Counting only the lines below that contain the word "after", what is the total? Give it with no other words.
Segment Start: Stored data
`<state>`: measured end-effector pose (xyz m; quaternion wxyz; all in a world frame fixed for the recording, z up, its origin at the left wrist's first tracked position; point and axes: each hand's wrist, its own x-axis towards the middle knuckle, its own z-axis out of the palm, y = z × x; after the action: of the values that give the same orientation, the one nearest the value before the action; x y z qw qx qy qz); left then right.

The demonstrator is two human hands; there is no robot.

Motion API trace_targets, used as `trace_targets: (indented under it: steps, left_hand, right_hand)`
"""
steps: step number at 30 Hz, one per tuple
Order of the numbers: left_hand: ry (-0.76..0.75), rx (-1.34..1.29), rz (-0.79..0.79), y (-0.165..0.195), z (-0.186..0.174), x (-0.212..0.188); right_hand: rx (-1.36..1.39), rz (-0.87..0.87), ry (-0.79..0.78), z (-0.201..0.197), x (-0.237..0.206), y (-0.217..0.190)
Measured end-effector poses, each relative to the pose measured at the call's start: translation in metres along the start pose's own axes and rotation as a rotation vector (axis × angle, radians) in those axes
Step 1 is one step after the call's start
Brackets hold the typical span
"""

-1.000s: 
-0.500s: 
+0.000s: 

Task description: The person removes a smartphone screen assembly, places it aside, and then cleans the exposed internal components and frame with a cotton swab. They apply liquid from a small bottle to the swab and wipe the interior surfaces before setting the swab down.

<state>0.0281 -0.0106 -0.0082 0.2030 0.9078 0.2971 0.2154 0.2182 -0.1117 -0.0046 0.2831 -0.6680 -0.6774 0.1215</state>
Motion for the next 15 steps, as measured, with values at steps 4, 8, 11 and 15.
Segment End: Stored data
### Completed task
2